September 07Sun , 2014

In the Corner of the Globe ― 地上の片隅で・・・

18切符で京都へ。

妙心寺の広大な敷地を歩く。

最期の夏空かと思うような青空に、よく整えられた松と、巨大な仏殿と法堂がくっきりと輪郭を刻みつけている。

天井に描かれた直径10m程の縁の中の下り龍が、ぐるっとまわると昇り龍にかわるという、巨大なトリックアートのような狩野探幽の雲龍図と、和尚さん達がサウナのように蒸された明智風呂を、修学旅行生のように係りの人について歩きながら鑑賞する。

公開されている塔頭のひとつ、退蔵院の庭を眺めお抹茶をいただくが、同席したお茶のお稽古仲間らしきおばちゃん達の、先生方の批評のおしゃべりに、些かげんなりして、早々に退散する。

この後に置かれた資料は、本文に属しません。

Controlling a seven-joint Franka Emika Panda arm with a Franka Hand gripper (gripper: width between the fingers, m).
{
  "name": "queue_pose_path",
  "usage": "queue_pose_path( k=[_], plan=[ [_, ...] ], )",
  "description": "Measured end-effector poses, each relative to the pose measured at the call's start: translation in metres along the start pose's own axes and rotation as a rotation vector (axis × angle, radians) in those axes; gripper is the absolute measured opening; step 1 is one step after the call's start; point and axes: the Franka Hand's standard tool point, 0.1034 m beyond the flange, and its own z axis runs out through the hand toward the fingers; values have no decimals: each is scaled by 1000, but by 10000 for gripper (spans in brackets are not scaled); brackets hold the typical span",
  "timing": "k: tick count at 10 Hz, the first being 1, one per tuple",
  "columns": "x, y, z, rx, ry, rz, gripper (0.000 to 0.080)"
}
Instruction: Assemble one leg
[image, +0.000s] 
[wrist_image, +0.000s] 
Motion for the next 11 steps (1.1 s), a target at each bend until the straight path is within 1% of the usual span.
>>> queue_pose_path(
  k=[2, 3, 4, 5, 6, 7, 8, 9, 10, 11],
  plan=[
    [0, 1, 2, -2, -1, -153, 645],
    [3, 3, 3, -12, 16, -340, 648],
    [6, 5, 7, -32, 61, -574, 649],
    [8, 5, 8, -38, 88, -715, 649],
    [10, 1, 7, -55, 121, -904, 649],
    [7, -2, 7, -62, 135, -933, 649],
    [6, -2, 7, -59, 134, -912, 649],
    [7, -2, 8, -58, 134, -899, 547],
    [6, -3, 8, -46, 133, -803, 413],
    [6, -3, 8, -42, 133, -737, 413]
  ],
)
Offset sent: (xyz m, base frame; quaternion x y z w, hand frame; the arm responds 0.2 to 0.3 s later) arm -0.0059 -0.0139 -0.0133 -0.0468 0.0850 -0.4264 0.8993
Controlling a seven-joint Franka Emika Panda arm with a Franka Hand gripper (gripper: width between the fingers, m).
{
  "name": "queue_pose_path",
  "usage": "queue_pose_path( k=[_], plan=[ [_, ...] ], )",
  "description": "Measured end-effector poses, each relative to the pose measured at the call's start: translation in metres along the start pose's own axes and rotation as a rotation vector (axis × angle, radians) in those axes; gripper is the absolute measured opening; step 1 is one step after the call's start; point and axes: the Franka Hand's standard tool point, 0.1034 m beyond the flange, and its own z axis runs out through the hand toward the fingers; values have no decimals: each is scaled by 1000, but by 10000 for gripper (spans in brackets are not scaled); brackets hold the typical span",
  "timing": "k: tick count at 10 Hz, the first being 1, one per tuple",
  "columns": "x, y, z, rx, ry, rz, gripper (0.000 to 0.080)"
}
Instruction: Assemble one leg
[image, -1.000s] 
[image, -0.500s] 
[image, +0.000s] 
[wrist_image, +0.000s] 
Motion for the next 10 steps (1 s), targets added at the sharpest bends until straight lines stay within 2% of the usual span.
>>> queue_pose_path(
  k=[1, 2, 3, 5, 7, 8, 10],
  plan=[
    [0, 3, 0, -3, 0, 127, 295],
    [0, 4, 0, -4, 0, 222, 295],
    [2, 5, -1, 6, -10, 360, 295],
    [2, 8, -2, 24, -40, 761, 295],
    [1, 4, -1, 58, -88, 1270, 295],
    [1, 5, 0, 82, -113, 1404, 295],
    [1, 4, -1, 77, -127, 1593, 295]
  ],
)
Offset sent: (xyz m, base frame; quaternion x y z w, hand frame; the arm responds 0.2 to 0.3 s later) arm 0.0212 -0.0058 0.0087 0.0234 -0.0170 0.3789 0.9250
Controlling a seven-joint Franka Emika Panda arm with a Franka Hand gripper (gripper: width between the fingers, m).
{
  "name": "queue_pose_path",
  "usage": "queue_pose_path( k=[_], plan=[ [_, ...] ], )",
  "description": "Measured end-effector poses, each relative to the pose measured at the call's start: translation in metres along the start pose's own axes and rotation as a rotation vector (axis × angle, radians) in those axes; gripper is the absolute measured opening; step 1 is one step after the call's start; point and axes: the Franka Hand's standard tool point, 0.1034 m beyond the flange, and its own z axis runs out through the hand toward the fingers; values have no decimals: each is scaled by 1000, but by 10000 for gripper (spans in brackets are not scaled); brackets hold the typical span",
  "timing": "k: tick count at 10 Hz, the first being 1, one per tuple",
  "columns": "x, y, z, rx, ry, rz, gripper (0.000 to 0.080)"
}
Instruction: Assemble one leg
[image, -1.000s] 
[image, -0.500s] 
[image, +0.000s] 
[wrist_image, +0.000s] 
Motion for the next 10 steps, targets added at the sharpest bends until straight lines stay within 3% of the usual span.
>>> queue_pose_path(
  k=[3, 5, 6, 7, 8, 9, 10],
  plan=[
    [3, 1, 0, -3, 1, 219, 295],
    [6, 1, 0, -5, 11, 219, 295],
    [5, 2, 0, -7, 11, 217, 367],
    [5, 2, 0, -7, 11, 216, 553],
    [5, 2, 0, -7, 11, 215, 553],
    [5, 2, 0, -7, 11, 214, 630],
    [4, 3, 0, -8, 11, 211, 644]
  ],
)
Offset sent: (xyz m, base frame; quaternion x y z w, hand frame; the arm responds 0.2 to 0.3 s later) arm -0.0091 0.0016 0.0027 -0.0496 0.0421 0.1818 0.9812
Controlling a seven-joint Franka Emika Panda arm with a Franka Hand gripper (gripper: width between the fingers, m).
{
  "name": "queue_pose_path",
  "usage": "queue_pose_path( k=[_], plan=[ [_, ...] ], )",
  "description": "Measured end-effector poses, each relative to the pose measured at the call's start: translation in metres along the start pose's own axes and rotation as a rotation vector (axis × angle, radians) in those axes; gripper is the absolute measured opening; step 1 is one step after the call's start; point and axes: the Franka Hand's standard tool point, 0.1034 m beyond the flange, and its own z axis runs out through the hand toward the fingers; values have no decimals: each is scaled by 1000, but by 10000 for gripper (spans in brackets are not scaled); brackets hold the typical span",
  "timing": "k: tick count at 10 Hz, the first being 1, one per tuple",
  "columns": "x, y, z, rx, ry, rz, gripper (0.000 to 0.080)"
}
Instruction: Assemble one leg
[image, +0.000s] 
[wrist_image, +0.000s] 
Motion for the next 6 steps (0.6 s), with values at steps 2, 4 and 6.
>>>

夢の中のように、白い光に溢れた、白壁と石畳の小道を人に出会うことなく、ひとり、歩く。

静けさ。ひとりで在ることの自由。遠く、蝉の声。

妙心寺を通り抜けた後は、龍安寺へ向かう。 さほど広くはない住宅地の中の道を抜け、商店街を抜け、車通りの多い広い道を渡ると、急に人が増える。 龍安寺の石庭は、最初は、ズラリと並んで座る人々の頭越しに眺めたためか、ずいぶん小さく見えたが、しばらく待って、空いた場所に座り込むと、ふわっと空間が広がった。 土壁に囲われた四角い空間に、白い流れと黒い島影が浮かんでる。空さえも、その青さで、砂の流れの白さを引き立てるためだけに、そこに在るようだった。